### Work instruction
Under this line are the records; write out word for word the part that begins at the line containing "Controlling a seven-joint" and ends at the line containing "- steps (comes", and no more.

- - - - - - -

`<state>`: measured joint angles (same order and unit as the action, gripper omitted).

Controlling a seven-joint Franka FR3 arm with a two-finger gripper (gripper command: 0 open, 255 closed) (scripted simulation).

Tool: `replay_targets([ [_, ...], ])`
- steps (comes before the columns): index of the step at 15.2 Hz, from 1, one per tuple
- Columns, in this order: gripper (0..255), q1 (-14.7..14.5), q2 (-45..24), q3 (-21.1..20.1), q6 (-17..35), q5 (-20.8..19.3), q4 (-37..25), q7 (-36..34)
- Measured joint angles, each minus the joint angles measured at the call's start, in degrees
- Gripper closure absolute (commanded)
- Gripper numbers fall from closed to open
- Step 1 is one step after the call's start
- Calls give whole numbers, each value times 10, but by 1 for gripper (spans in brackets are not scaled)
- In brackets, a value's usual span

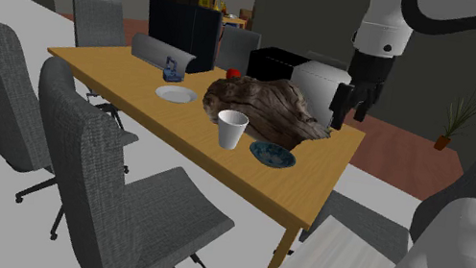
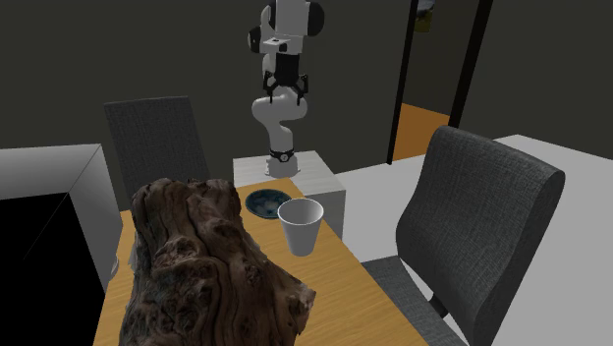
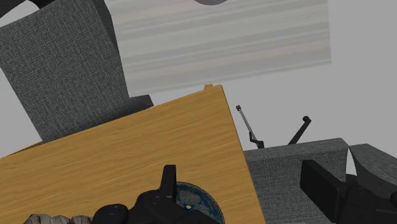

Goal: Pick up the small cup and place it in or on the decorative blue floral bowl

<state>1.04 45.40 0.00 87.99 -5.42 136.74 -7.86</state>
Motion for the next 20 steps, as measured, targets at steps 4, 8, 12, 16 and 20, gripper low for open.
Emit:
replay_targets([
  [4, 0, 0, -37, -3, 38, -1, 0, -7],
  [8, 0, -1, -121, -11, 94, -4, -29, -20],
  [12, 0, 1, -209, -15, 147, -12, -67, -28],
  [16, 0, 2, -295, -22, 192, -20, -108, -43],
  [20, 0, 2, -380, -27, 218, -30, -169, -55],
])
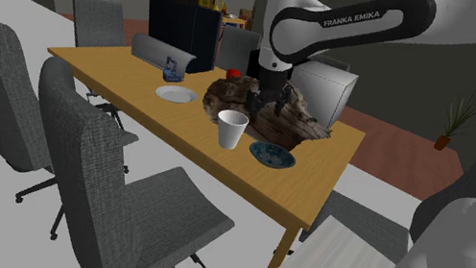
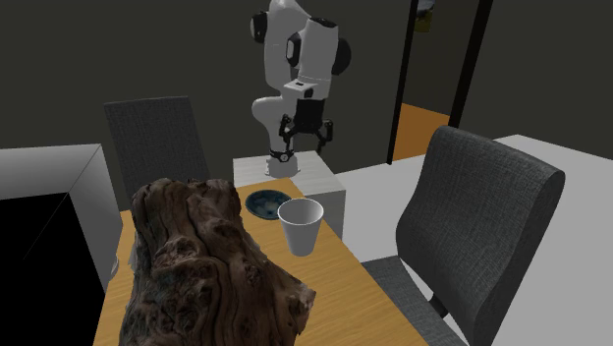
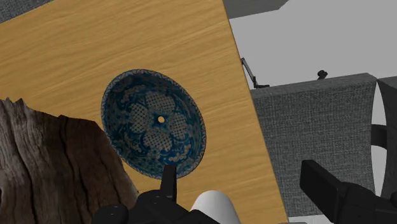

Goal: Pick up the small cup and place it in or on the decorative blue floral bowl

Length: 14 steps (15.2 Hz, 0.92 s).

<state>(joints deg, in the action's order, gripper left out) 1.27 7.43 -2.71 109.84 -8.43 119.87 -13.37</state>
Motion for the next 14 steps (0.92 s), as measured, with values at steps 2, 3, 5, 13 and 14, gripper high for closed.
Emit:
replay_targets([
  [2, 0, -1, -42, -3, 15, -6, -28, -9],
  [3, 0, -1, -65, -3, 20, -10, -46, -11],
  [5, 0, -3, -111, -5, 26, -16, -86, -18],
  [13, 0, -12, -294, -3, 22, -40, -275, -33],
  [14, 0, -14, -313, -3, 16, -41, -300, -32],
])
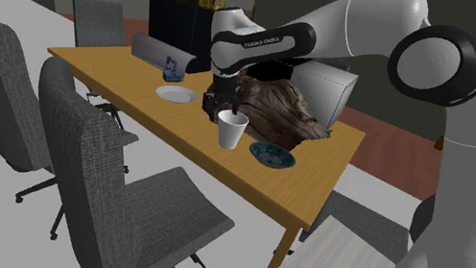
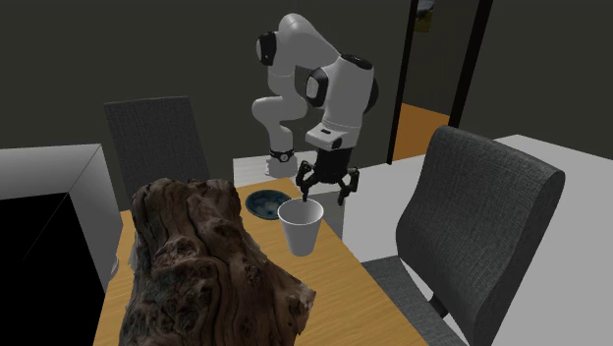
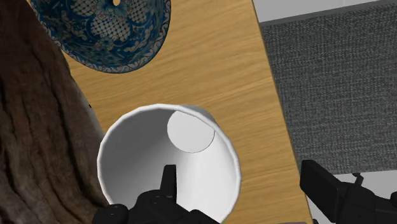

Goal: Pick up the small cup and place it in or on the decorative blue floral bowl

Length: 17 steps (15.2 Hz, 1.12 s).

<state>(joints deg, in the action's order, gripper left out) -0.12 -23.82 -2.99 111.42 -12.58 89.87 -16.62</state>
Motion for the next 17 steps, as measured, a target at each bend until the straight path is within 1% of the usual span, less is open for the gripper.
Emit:
replay_targets([
  [2, 0, -1, -18, 1, 6, -2, -12, -2],
  [8, 0, 4, -36, 4, 41, -6, 4, -2],
  [14, 0, 4, -37, 4, 47, -6, 9, -4],
  [15, 255, 4, -37, 4, 47, -6, 9, -4],
  [17, 255, 4, -37, 4, 47, -6, 9, -4],
])
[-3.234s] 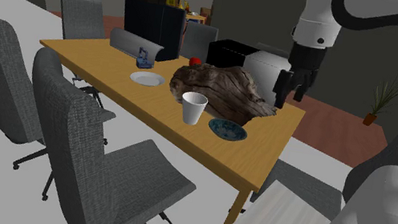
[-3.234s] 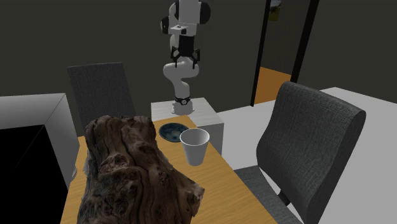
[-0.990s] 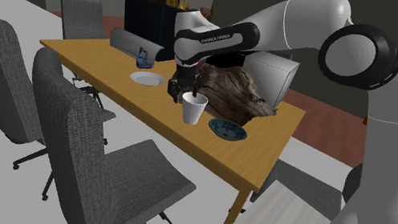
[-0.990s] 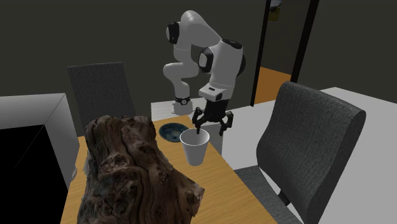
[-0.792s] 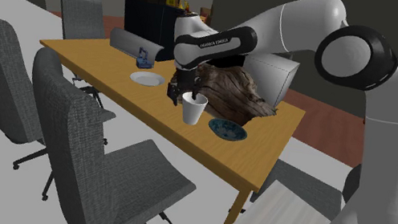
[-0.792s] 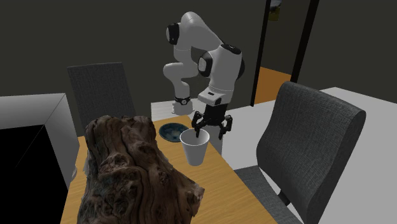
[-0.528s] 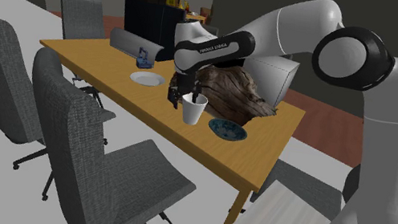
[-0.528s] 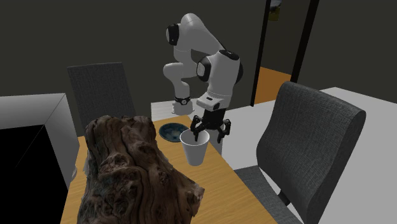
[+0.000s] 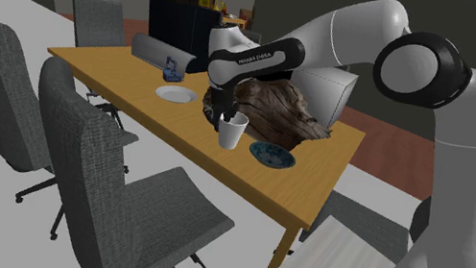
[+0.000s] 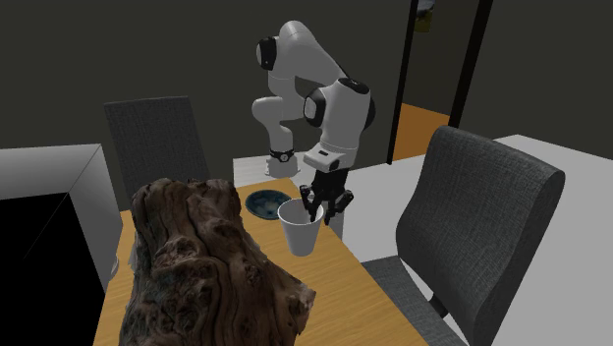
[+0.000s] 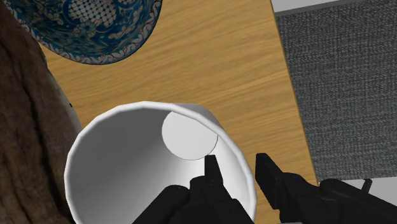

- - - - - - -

### Completed task
Controlling a seven-joint Franka FR3 arm with a two-finger gripper (gripper command: 0 open, 255 closed) (scripted simulation).

Tool: `replay_targets([ [_, ...], ])`
- steps (comes before the columns): index of the step at 15.2 Hz, from 1, one per tuple

Nothing further is needed for this exercise.